I am a stay at home mom. For many people, that simple statement conjures up their own vision of who I am and what I do. Generally speaking, the idea of a 1950’s housewife pops into their head. I know this based on comments made by some of my husband’s coworkers and relatives over the years. It’s true that my husband goes off to work and that I stay at home….or not, depending on where our unschooling journeys take us. However, that is where any similarity ends.

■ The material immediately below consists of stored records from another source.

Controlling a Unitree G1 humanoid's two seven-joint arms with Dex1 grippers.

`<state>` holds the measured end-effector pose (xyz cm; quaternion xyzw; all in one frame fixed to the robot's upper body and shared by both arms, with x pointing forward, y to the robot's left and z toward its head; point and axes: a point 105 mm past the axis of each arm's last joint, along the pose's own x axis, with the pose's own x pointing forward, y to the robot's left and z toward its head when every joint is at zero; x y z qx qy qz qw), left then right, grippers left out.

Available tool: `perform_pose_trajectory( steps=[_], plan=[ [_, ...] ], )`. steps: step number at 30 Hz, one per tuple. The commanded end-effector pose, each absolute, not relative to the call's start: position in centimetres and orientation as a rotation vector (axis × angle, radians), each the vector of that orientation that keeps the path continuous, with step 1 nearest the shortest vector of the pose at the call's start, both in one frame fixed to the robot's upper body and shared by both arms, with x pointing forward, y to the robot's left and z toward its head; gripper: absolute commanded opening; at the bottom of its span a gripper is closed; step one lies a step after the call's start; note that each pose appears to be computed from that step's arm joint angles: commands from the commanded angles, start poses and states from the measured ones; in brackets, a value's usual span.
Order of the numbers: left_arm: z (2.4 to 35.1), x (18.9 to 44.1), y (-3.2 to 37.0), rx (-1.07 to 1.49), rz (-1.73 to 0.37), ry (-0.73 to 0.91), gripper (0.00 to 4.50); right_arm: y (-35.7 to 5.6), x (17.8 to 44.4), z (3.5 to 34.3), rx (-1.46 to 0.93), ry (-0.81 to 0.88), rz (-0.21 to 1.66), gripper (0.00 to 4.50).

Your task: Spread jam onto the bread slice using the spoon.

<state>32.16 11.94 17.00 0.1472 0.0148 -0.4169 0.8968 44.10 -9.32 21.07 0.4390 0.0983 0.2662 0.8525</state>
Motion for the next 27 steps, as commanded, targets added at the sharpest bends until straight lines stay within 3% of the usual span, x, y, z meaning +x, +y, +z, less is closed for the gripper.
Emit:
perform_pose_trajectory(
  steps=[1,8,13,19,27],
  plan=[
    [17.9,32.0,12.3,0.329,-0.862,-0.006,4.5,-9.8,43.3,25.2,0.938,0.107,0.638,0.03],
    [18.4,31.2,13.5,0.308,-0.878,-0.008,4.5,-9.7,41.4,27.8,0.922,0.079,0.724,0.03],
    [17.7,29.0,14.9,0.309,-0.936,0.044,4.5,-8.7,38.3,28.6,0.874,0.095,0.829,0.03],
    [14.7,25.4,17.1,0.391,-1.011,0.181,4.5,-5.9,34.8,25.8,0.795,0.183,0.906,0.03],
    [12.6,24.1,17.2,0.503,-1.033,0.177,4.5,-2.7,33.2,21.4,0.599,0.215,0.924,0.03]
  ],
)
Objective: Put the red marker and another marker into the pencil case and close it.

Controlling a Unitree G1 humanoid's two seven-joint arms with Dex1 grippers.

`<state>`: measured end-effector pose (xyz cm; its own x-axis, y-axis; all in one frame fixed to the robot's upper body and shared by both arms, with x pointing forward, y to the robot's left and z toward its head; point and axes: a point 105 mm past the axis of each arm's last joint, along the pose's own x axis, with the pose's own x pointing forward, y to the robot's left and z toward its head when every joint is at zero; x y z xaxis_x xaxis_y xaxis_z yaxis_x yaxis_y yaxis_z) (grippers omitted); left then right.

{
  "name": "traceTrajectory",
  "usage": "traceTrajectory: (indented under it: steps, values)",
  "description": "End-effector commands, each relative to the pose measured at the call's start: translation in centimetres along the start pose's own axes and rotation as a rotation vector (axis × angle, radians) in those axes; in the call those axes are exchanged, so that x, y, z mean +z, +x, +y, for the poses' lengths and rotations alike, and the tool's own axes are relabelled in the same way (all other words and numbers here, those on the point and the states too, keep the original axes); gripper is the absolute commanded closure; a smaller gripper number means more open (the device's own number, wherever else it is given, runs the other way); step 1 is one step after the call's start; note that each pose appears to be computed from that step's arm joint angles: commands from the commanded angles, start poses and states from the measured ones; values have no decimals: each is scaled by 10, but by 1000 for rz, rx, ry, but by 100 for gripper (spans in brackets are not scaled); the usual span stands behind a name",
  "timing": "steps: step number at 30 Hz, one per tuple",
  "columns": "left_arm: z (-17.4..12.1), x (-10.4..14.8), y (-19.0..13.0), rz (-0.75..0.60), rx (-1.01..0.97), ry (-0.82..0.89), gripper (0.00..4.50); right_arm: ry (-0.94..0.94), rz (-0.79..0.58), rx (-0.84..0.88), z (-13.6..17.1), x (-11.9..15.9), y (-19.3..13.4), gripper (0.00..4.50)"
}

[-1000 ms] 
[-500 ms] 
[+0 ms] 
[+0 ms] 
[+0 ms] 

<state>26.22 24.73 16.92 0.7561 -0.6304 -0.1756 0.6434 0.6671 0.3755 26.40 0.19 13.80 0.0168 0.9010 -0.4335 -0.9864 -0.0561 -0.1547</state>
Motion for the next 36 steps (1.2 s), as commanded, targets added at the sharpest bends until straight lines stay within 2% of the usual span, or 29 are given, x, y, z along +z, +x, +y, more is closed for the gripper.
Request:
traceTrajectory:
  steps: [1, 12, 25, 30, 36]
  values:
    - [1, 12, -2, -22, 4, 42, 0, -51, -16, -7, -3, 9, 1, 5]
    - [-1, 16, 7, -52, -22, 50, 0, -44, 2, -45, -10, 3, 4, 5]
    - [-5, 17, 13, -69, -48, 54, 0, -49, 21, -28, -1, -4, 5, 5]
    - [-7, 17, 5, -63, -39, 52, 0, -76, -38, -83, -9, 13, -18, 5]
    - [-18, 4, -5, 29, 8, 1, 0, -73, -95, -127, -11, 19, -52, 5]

Photo by fishermansdaughter (Flickr)

I don’t stay home because it is expected of me. That would be a joke in this day and age where most families are dual income. Neither do I stay home because I lack education or knowledge. I am an intelligent woman and happen to possess multiple degrees. It is my choice to stay home with my children.

 
Before my husband and I were married, we discussed how we would raise our future, and hopeful, children. It was important to both of us to have a parent stay home with the kids. While we didn’t know how it would look at the time, we also knew we wanted to homeschool.
 
I stay at home with my children, but I am not the stereotypical little woman supporting her husband as he goes off to work in the world. That isn’t to say that I am unsupportive of him, but the focus in that scenario is all wrong for our family. Our focus is on raising our children the way we believe is best for our family. In that endeavor, my husband plays the supporting role by working outside the home, enabling us to have a parent at home with the kids and making our unschooling lifestyle easier.
 
When all is said and done, my husband and I remain partners, working toward our collective goal of raising our children and enjoying life together.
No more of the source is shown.